One of the downsides of living in the internet age is that I can look stuff up about shows while I’m watching them. I learned that Hammond is being sued for divorce by his wife, Mindy, who wants to keep their £7 million estate, and now watching them interact on the show is less about an old married couple playfully bickering and more about watching a marriage dissolve in real time. When Hammond was selling the aforementioned Mercedes he didn’t tell his wife. I don’t know what else was going on, but in my marriage doing something like that would be grounds for divorce on its own.
Also, a recurring theme of the show is how much debt the business is creating. When I stopped watching it was near £300K but it appears it is now close to £700K. When I visited the website I noticed that the Greenhouses were no longer associated with The Smallest Cog. Even though Neal owned about 20% of the business, I doubt he thought he would end up on the hook for £140K in debt, versus fulfilling his dream of working on high end cars and making money at it.

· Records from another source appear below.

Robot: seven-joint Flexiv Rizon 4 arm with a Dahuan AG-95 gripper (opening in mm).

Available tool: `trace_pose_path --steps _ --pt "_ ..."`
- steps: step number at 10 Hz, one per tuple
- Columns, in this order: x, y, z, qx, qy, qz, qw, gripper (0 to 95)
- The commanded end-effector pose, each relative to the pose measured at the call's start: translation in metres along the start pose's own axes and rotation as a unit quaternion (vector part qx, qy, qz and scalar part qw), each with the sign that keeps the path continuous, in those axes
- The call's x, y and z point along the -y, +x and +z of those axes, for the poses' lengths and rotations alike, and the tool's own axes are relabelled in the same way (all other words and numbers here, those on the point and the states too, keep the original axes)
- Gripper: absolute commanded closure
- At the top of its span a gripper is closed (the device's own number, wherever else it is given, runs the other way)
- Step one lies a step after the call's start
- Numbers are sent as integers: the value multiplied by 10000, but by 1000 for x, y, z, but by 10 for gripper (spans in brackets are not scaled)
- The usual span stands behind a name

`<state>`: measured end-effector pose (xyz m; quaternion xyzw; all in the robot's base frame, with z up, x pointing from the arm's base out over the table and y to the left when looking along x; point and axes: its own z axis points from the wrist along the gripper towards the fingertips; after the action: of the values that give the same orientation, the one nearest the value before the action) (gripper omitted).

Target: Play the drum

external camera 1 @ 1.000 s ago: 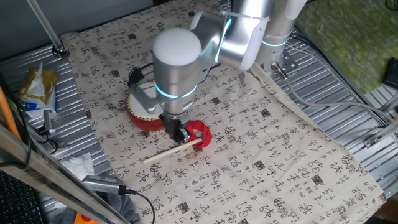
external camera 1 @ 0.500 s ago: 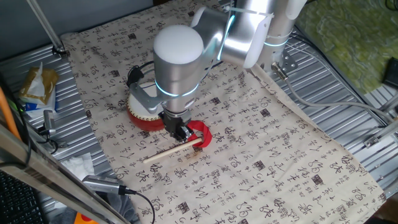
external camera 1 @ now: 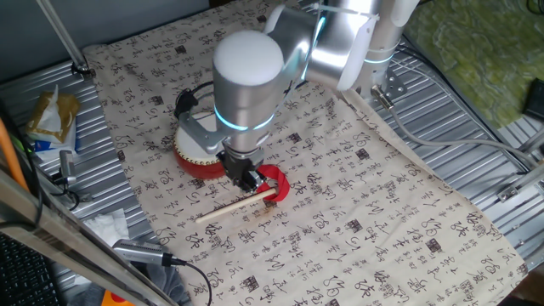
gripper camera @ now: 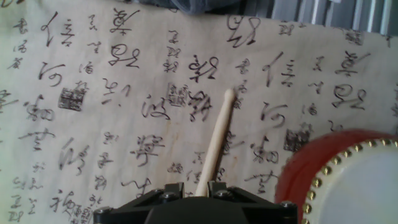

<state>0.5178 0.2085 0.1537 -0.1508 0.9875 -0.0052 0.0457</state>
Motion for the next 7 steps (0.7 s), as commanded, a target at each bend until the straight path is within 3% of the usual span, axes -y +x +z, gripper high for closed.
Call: trace_pose_path --steps 1,7 --pt "-1 -2 0 -72 78 88 9999 950" --pt "-4 0 -16 -109 59 162 9998 950"
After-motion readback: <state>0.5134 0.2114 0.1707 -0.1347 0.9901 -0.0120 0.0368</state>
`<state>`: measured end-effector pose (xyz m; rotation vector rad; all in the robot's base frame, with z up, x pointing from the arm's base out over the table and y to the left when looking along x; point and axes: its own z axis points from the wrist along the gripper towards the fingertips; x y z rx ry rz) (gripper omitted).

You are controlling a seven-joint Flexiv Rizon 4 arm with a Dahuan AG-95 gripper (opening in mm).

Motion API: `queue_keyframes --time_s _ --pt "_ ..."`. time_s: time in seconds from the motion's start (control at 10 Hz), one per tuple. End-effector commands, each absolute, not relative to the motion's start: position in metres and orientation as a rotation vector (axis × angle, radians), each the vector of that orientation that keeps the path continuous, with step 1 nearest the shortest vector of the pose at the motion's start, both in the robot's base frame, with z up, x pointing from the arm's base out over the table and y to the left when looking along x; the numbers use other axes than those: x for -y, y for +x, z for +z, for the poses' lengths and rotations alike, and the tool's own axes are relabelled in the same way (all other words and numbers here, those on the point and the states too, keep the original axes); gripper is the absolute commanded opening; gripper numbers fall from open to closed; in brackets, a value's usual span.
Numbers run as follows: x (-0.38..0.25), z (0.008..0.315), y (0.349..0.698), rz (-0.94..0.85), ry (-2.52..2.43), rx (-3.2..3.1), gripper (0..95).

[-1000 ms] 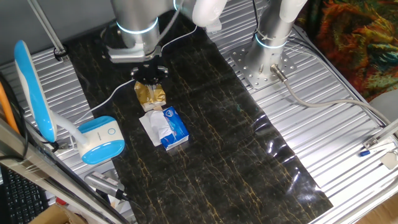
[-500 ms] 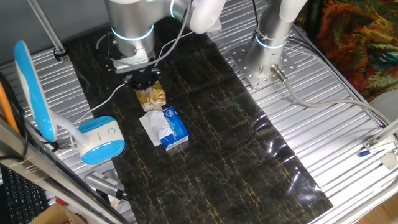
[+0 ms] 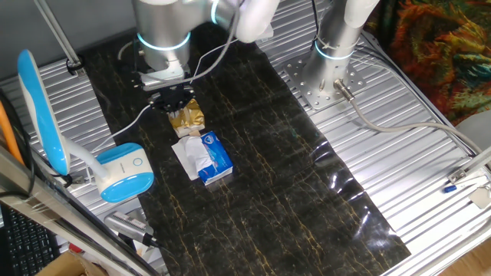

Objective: Turn on the desk lamp by pressing the button

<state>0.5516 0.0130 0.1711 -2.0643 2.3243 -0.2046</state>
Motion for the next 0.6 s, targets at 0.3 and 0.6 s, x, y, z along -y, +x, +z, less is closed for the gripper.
queue_keyframes --time_s 0.3,0.6 --pt "-0.0145 0.1761 0.5525 -0.185 -1.983 -2.400 0.0" --pt "-0.0140 0.1704 0.5551 -0.141 -1.973 -2.382 0.0"
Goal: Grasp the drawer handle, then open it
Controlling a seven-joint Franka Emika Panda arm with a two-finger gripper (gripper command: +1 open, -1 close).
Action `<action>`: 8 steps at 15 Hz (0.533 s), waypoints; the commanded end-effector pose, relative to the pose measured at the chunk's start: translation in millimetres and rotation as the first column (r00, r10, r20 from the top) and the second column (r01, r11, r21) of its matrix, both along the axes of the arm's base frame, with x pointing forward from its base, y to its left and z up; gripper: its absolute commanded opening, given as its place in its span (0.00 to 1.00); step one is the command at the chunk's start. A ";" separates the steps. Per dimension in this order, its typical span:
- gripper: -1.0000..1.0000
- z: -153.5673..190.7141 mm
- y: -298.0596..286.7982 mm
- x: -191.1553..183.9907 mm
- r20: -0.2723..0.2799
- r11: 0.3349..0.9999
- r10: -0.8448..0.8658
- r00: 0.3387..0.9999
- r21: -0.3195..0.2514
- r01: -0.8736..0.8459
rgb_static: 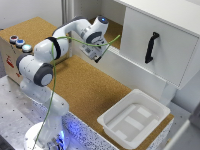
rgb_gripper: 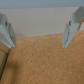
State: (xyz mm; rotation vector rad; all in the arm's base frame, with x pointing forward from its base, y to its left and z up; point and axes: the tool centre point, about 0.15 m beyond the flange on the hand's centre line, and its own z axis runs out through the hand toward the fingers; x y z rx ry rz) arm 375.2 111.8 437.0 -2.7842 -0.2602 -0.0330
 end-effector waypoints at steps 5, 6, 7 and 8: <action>1.00 -37.7 77.8 -51.2 0.054 0.991 -0.121 0.991 -0.051 0.124; 1.00 -36.1 83.7 -53.4 0.053 0.988 -0.145 0.988 -0.054 0.147; 1.00 -34.4 89.9 -56.9 0.052 0.982 -0.175 0.983 -0.058 0.177; 1.00 -32.9 97.1 -61.0 0.054 0.979 -0.191 0.980 -0.063 0.194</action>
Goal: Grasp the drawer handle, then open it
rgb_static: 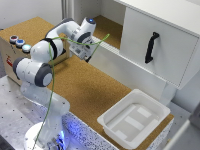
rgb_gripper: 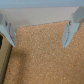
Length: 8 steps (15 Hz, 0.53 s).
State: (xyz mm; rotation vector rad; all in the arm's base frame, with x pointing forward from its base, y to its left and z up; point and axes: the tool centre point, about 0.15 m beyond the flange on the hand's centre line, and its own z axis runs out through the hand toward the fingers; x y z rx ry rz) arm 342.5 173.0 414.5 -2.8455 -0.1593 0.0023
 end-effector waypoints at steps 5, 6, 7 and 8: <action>1.00 -8.4 68.7 -40.6 0.079 0.989 -0.122 0.989 -0.076 0.128; 1.00 -7.0 75.0 -40.0 0.084 0.989 -0.111 0.990 -0.086 0.118; 1.00 -7.6 81.5 -40.2 0.092 0.991 -0.084 0.992 -0.093 0.092; 1.00 -9.9 87.0 -39.8 0.090 0.992 -0.060 0.994 -0.103 0.069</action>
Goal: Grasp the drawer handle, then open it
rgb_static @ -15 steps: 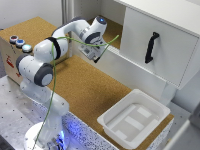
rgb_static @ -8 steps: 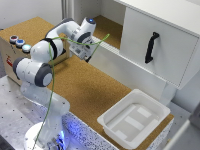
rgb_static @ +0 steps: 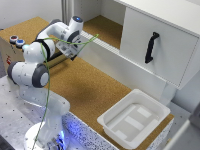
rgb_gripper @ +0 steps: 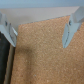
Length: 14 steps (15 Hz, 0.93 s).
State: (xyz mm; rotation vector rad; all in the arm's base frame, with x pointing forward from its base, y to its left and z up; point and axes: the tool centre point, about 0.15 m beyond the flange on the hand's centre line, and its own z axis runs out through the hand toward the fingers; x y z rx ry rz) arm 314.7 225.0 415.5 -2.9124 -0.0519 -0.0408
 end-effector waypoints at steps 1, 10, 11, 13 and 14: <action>1.00 -9.9 38.0 -12.0 0.072 0.998 0.029 0.997 -0.051 -0.026; 1.00 -9.9 38.0 -12.0 0.072 0.998 0.029 0.997 -0.051 -0.026; 1.00 -9.9 38.0 -12.0 0.072 0.998 0.029 0.997 -0.051 -0.026; 1.00 -13.3 32.2 -0.2 0.021 0.997 0.065 0.998 -0.036 -0.064; 1.00 -22.7 35.8 7.5 0.006 0.996 0.088 0.996 -0.034 -0.088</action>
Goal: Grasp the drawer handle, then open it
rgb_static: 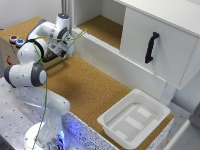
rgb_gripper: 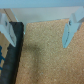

Which is a shame, because he is an artist. The best parts of the show are watching him work.
Unlike Clarkson’s Farm, which lifts up its cast, Workshop just seems to use them up. Seriously, Kaleb Cooper, who rarely left the county before being on Clarkson’s Farm, is a personality in his own right, and Harriet Cowan received a lot of praise for her brief stint on the show. Heck, a choir Clarkson sponsored just won Britain’s Got Talent.
Contrast that with Richard Hammond’s Workshop and all you see is a business that exists solely as a vehicle for a TV show, and one that has racked up massive debt and run off the people who made it worth watching in the first place.